### TASK PROMPT
The answer must be the lines from the one that holds "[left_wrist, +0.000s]" through the final line of the data, copied exactly, with no pictures.

### GIVEN INFORMATION

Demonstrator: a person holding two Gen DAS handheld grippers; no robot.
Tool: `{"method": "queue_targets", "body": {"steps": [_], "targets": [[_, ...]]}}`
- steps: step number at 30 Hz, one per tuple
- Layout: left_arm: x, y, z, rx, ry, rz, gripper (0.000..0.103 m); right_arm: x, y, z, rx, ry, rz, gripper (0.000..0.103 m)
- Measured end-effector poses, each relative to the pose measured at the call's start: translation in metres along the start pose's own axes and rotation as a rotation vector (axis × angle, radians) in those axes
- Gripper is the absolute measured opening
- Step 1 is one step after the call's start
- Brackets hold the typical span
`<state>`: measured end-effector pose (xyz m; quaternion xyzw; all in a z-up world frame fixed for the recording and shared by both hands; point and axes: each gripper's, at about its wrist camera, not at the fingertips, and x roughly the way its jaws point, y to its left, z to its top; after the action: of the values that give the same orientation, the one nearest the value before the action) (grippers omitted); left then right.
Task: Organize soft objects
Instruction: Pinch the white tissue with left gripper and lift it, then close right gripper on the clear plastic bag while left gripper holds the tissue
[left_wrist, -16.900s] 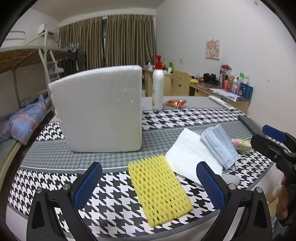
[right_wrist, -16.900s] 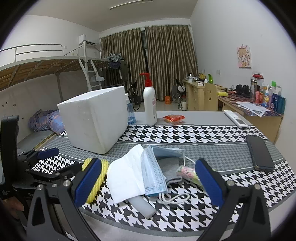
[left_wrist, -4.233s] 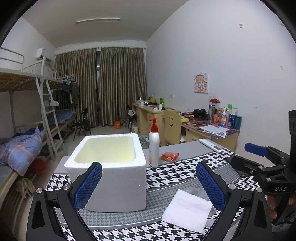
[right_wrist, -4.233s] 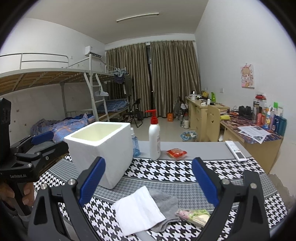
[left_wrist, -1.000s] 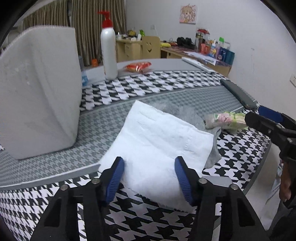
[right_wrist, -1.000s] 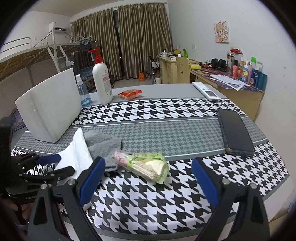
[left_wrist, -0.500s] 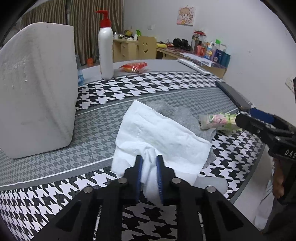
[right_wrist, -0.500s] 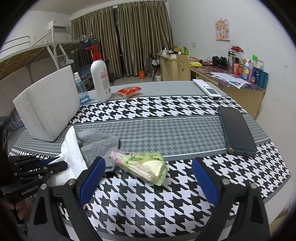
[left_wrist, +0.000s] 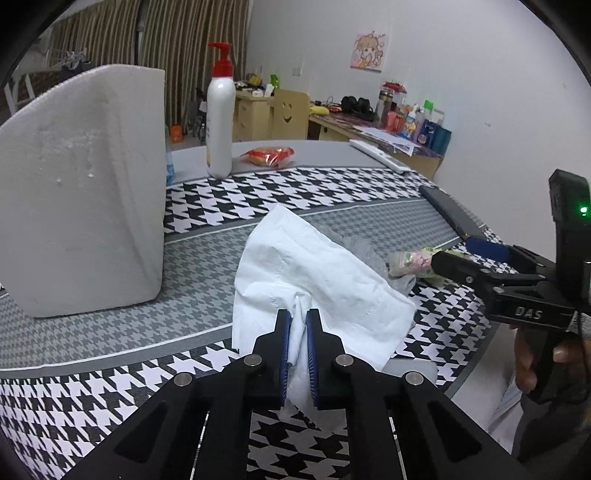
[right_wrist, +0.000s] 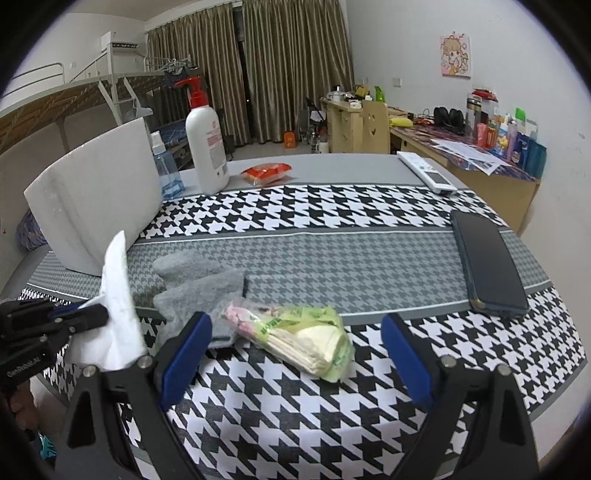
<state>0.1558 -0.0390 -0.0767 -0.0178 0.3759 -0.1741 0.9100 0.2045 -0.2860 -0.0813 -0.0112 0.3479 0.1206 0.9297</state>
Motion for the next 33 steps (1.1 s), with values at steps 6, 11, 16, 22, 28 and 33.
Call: {"method": "queue_targets", "body": {"steps": [6,11,16,22,28,33], "targets": [[-0.010,0.005,0.002,-0.017,-0.024,0.003,0.009,0.008,0.001,0.003,-0.005,0.029,0.008,0.079],[-0.011,0.009,0.000,-0.030,-0.026,0.008,0.009,0.016,0.002,0.001,-0.020,0.071,0.002,0.071],[-0.012,0.011,0.000,-0.034,-0.030,0.006,0.009,0.018,0.003,-0.003,-0.035,0.095,-0.006,0.057],[-0.013,0.013,-0.001,-0.039,-0.033,0.007,0.009,0.017,0.005,-0.004,-0.058,0.100,-0.012,0.041],[-0.020,0.015,-0.001,-0.046,-0.054,0.009,0.009,0.010,0.006,-0.003,-0.057,0.088,-0.003,0.028],[-0.025,0.018,-0.001,-0.046,-0.070,0.016,0.009,-0.002,0.011,0.000,-0.063,0.052,0.009,0.027]]}}
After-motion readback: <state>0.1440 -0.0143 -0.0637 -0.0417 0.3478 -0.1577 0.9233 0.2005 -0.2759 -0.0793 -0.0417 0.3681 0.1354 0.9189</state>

### RESULT BELOW
[left_wrist, +0.000s] 
[right_wrist, +0.000s] 
<state>0.1558 -0.0390 -0.0767 -0.0178 0.3759 -0.1741 0.9100 0.2045 -0.2860 -0.0813 -0.0112 0.3479 0.1206 0.9297</state>
Motion for the next 33 steps (1.1 s), with values at steps 6, 11, 16, 22, 28 and 33.
Call: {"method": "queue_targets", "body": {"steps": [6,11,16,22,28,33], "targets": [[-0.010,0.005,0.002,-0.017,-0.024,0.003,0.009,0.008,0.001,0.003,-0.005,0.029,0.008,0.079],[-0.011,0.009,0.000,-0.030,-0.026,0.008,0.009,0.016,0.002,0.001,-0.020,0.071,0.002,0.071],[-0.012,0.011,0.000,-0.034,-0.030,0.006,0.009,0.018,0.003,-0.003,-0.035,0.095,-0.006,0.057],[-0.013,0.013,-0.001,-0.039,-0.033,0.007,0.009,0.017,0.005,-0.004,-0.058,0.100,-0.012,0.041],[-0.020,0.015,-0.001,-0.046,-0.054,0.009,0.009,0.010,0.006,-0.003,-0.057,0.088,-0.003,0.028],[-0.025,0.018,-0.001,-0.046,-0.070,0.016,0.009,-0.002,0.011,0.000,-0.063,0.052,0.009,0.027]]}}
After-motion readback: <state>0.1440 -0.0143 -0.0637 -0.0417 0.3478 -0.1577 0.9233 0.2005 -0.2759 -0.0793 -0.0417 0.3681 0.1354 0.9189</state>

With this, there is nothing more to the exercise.